Parlamento aprova audição de ministro da Defesa sobre chefia da Armada

O parlamento aprovou, com os votos contra do PS, o requerimento apresentado pelo PSD para ouvir com urgência o ministro João Gomes Cravinho sobre a intenção de propor a exoneração do CEMA.

Parlamento aprova audição de ministro da Defesa sobre chefia da Armada

Parlamento aprova audição de ministro da Defesa sobre chefia da Armada

O parlamento aprovou, com os votos contra do PS, o requerimento apresentado pelo PSD para ouvir com urgência o ministro João Gomes Cravinho sobre a intenção de propor a exoneração do CEMA.

Lisboa, 06 out 2021 (Lusa) — O parlamento aprovou hoje, com os votos contra do PS, o requerimento apresentado pelo PSD para ouvir com urgência o ministro João Gomes Cravinho sobre a intenção do Governo de propor a exoneração do Chefe do Estado-Maior da Armada.

O requerimento foi aprovado em reunião da comissão parlamentar da Defesa Nacional, com votos contra do PS e a favor dos restantes partidos: PSD, BE, PCP e CDS-PP.

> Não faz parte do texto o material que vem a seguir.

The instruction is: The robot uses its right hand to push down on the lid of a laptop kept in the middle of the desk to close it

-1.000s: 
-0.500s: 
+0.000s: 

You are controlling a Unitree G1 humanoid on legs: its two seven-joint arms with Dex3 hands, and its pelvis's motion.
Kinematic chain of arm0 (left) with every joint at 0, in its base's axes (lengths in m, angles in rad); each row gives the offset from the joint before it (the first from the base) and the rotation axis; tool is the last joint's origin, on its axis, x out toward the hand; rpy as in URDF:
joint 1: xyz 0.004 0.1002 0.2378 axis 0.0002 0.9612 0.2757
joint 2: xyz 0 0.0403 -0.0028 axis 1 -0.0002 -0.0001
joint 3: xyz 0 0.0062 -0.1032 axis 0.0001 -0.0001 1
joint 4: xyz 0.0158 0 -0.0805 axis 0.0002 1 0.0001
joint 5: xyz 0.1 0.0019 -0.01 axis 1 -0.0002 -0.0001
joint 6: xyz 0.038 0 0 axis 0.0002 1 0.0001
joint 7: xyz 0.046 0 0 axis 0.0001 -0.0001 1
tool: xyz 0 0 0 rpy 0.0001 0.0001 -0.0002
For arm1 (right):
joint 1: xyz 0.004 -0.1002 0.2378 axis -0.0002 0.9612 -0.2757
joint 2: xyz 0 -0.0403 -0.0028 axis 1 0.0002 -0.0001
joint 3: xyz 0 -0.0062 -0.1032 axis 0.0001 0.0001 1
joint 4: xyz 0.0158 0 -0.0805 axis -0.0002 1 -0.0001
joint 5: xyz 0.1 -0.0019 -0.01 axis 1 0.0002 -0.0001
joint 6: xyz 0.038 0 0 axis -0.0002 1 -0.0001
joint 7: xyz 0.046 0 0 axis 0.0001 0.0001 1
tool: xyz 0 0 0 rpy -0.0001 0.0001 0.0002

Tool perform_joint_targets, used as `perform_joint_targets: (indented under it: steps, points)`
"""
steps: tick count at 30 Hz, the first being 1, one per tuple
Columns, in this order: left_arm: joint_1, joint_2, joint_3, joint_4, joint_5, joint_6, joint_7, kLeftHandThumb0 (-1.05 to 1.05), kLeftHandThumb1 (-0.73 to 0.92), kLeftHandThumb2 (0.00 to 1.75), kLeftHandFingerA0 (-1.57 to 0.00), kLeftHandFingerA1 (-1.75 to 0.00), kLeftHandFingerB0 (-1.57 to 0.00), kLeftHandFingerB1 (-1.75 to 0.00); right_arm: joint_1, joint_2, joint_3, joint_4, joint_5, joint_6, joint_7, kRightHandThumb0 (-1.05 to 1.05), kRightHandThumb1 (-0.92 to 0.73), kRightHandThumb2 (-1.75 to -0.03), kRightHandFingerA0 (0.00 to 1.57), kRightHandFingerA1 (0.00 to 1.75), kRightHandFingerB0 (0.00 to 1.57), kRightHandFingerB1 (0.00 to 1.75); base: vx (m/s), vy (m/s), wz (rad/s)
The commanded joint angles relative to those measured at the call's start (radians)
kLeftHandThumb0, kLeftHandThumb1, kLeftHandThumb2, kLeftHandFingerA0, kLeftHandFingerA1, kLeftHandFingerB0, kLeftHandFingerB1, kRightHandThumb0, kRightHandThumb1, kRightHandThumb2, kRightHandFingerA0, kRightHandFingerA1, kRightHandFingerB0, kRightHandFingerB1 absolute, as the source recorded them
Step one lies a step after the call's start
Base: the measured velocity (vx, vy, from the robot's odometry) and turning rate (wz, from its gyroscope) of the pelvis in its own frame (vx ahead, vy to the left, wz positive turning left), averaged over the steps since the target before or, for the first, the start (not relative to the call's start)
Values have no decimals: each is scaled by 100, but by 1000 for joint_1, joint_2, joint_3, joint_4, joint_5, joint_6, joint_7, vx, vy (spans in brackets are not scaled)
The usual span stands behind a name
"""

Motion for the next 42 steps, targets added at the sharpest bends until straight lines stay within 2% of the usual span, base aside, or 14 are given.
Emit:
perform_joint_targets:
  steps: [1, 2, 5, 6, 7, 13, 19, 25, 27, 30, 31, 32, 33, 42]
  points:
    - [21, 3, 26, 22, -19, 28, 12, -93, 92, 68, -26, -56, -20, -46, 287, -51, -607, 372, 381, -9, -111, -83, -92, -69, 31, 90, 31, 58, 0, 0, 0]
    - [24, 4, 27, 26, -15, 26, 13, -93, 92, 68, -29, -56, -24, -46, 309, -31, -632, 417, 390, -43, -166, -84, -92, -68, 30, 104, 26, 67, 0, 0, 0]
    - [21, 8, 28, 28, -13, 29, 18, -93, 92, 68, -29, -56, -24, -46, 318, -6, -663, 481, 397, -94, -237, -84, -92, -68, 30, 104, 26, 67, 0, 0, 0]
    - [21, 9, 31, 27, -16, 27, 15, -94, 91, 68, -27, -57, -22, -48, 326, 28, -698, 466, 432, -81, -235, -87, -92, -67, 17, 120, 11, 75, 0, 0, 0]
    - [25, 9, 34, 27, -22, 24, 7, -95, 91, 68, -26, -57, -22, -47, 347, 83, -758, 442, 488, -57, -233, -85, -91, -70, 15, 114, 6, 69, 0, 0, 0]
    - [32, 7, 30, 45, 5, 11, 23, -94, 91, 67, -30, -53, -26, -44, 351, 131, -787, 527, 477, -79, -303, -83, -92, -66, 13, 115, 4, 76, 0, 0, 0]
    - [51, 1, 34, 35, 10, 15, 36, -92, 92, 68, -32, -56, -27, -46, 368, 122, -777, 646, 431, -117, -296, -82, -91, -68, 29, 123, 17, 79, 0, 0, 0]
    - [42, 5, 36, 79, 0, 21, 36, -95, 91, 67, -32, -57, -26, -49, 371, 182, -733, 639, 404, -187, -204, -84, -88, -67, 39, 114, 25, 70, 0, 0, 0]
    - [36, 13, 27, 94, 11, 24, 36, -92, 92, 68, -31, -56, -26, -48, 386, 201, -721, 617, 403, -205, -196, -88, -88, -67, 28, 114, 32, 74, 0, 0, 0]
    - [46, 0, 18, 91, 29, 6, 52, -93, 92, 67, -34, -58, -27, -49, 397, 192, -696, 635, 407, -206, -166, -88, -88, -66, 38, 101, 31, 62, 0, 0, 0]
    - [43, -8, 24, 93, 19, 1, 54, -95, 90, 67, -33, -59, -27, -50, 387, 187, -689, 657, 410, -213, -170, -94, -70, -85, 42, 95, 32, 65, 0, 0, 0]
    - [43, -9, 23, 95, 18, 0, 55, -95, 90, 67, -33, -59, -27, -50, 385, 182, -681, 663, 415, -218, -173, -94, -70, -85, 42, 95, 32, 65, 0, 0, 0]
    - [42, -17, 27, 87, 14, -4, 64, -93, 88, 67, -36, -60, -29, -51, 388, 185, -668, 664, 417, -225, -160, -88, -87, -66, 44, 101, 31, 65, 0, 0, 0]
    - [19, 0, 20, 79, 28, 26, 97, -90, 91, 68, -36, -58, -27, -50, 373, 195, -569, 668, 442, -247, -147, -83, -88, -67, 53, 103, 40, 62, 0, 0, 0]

Depois de aprovada a audição, foi consensualizado questionar o ministro da Defesa sobre se prefere uma audição à porta aberta ou fechada, com o deputado do PCP António Filipe a frisar que a decisão final compete à comissão parlamentar.

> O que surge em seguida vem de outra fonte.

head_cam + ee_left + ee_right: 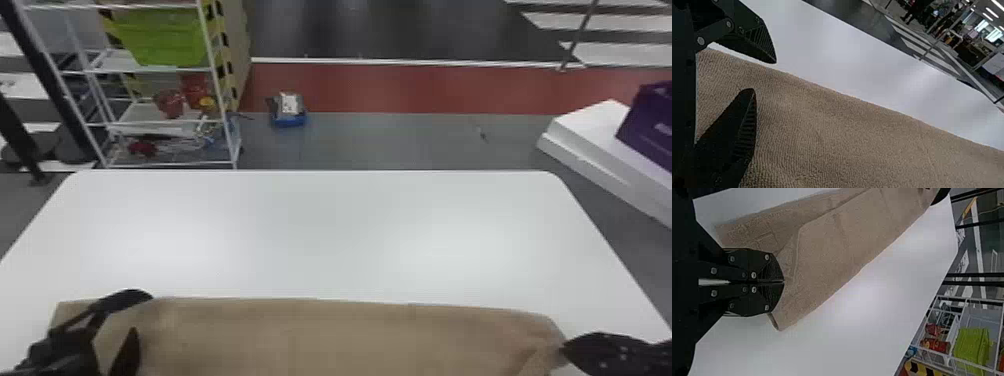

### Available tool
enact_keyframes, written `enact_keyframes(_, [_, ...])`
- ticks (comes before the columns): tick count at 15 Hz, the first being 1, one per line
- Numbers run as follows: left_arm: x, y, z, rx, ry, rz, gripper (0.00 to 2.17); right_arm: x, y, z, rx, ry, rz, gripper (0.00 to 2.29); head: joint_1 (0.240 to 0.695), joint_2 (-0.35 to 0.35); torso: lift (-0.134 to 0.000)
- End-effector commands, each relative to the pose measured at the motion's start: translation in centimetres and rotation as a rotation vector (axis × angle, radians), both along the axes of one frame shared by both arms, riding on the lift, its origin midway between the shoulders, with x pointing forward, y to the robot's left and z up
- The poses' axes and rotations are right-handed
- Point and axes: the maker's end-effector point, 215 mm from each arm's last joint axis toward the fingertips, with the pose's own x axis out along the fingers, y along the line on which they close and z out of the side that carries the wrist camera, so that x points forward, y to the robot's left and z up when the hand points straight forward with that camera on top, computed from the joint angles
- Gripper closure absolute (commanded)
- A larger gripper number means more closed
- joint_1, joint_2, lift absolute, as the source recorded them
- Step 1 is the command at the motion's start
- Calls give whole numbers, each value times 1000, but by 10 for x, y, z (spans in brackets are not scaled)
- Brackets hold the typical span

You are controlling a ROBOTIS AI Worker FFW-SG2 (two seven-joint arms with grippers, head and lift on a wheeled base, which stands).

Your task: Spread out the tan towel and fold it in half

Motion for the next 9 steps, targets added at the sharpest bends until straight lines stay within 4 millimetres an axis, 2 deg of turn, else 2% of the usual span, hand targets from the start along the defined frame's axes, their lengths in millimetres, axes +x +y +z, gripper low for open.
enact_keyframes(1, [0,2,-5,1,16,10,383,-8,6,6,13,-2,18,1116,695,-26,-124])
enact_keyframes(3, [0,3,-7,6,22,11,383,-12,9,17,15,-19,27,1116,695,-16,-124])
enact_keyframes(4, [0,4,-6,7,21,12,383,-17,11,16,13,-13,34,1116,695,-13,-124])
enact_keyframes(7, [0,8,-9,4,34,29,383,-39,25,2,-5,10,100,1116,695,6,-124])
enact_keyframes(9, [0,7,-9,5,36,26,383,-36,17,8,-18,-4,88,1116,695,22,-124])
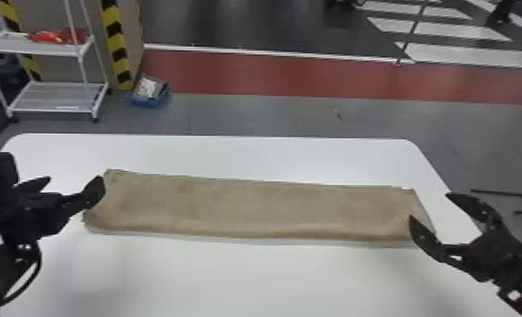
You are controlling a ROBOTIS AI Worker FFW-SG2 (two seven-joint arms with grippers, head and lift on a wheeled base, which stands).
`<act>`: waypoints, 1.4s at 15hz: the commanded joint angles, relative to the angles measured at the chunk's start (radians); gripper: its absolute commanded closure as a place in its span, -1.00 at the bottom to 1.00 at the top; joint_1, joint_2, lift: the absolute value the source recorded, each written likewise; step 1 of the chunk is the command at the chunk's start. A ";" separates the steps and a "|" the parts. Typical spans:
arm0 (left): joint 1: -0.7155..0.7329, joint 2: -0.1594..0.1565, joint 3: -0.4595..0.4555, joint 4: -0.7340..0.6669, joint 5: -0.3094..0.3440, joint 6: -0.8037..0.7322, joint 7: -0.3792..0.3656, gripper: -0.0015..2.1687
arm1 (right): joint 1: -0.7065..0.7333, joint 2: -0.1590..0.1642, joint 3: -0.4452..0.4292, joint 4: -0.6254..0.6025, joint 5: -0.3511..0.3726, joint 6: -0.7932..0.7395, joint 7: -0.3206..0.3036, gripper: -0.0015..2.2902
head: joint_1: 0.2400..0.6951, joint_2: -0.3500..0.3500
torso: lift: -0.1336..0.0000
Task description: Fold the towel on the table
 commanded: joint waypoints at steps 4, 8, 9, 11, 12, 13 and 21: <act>0.219 -0.029 -0.051 -0.090 0.004 -0.434 0.015 -0.97 | 0.193 0.155 0.106 -0.363 -0.087 0.267 -0.055 -0.95 | 1.00 -0.28 | -0.70; 0.279 -0.067 -0.101 -0.081 -0.045 -0.575 0.052 -0.97 | 0.317 0.155 0.310 -0.503 -0.090 0.276 -0.270 -0.95 | 1.00 -0.20 | -0.70; 0.302 -0.067 -0.128 -0.075 -0.088 -0.664 0.099 -0.97 | 0.352 0.155 0.364 -0.541 -0.104 0.276 -0.325 -0.94 | 1.00 -0.16 | -0.70; 0.331 -0.066 -0.151 -0.075 -0.105 -0.732 0.125 -0.97 | 0.400 0.155 0.463 -0.590 -0.102 0.273 -0.422 -0.94 | 1.00 -0.06 | -0.70; 0.339 -0.066 -0.154 -0.077 -0.116 -0.750 0.124 -0.97 | 0.409 0.155 0.497 -0.601 -0.093 0.264 -0.451 -0.94 | 1.00 -0.03 | -0.70; 0.348 -0.064 -0.154 -0.078 -0.125 -0.781 0.124 -0.97 | 0.418 0.155 0.522 -0.608 -0.085 0.252 -0.479 -0.94 | 1.00 0.05 | -0.70; 0.382 -0.055 -0.086 -0.077 -0.117 -0.790 0.027 -0.97 | 0.464 0.155 0.500 -0.622 -0.145 0.169 -0.597 -0.94 | 1.00 0.11 | -0.70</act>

Na semana passada, fontes ligadas à Defesa Nacional disseram à agência Lusa que o Governo decidiu propor ao Presidente da República a exoneração do chefe do Estado-Maior da Armada, almirante Mendes Calado, que ocupa este cargo desde 2018, tendo sido reconduzido para mais dois anos de mandato com início em março deste ano.

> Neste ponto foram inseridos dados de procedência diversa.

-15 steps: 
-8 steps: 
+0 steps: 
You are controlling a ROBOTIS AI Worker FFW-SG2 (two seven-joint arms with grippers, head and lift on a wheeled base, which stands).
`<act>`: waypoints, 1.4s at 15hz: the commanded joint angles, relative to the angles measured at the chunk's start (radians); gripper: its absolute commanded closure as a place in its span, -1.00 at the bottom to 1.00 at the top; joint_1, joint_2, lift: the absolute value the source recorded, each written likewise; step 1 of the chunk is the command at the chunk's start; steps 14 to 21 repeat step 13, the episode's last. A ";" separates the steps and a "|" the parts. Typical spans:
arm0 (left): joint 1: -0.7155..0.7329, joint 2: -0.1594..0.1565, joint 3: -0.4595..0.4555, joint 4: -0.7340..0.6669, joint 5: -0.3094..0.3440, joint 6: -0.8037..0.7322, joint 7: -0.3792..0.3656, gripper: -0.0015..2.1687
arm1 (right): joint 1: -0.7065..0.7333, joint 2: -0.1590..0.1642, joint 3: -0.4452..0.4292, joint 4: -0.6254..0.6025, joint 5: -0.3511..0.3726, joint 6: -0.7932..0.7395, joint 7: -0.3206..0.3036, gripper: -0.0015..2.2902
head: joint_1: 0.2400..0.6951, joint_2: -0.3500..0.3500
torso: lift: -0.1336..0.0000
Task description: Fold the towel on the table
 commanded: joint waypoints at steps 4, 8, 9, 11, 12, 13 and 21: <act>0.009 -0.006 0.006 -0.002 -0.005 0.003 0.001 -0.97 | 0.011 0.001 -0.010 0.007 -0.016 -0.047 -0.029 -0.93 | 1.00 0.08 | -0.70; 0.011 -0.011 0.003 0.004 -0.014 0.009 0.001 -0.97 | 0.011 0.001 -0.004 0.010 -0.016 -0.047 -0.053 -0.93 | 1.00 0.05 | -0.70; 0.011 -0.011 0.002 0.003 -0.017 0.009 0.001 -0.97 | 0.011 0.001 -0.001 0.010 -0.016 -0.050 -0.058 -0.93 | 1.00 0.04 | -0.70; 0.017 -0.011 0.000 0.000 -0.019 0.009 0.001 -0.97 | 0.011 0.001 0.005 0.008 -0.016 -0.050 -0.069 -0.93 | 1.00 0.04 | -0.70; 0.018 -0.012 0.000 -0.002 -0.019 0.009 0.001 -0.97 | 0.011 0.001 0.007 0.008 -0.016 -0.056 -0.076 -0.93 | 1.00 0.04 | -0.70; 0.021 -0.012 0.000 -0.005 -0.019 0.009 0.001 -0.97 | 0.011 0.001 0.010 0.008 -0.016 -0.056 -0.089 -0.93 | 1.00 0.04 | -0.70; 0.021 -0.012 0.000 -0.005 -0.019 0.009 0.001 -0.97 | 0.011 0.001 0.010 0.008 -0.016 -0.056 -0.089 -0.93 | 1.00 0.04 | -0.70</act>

A agência Lusa noticiou também que o vice-almirante Gouveia e Melo, que coordenou a equipa responsável pelo plano de vacinação nacional contra a covid-19, é o nome que o Governo tenciona propor para substituir o atual chefe do Estado-Maior da Armada.

Na sequência destas notícias, na quarta-feira, após uma visita à Casa do Artista, em Lisboa, o Presidente da República afastou uma saída imediata do atual chefe do Estado-Maior da Armada, referindo que está acertado que o almirante António Mendes Calado deixará o cargo antes do fim do mandato, mas que isso não acontecerá agora.

Sem adiantar uma data para essa saída, Marcelo Rebelo de Sousa defendeu que António Mendes Calado mostrou “lealdade institucional” no exercício do cargo e realçou que nesta matéria “a palavra final é do Presidente da República”.

O chefe de Estado lamentou ver o vice-almirante Henrique Gouveia e Melo envolvido em notícias sobre a substituição do chefe do Estado-Maior da Armada, numa situação que no seu entender pode parecer “de atropelamento de pessoas ou de instituições”.

Na quarta-feira à noite, o Presidente da República recebeu no Palácio de Belém, em Lisboa, o primeiro-ministro, António Costa, a pedido deste, acompanhado pelo ministro da Defesa Nacional, João Gomes Cravinho, sobre a chefia do Estado-Maior da Armada.

No final desse encontro, foi divulgada no sítio oficial da Presidência da República na Internet uma nota na qual se considera que “ficaram esclarecidos os equívocos suscitados a propósito da chefia do Estado-Maior da Armada”.

Nos termos da lei orgânica das Forças Armadas, os chefes dos ramos são nomeados e exonerados pelo Presidente da República, sob proposta do Governo, que deve ser precedida da audição, através do ministro da Defesa Nacional, do chefe do Estado-Maior das Forças Armadas.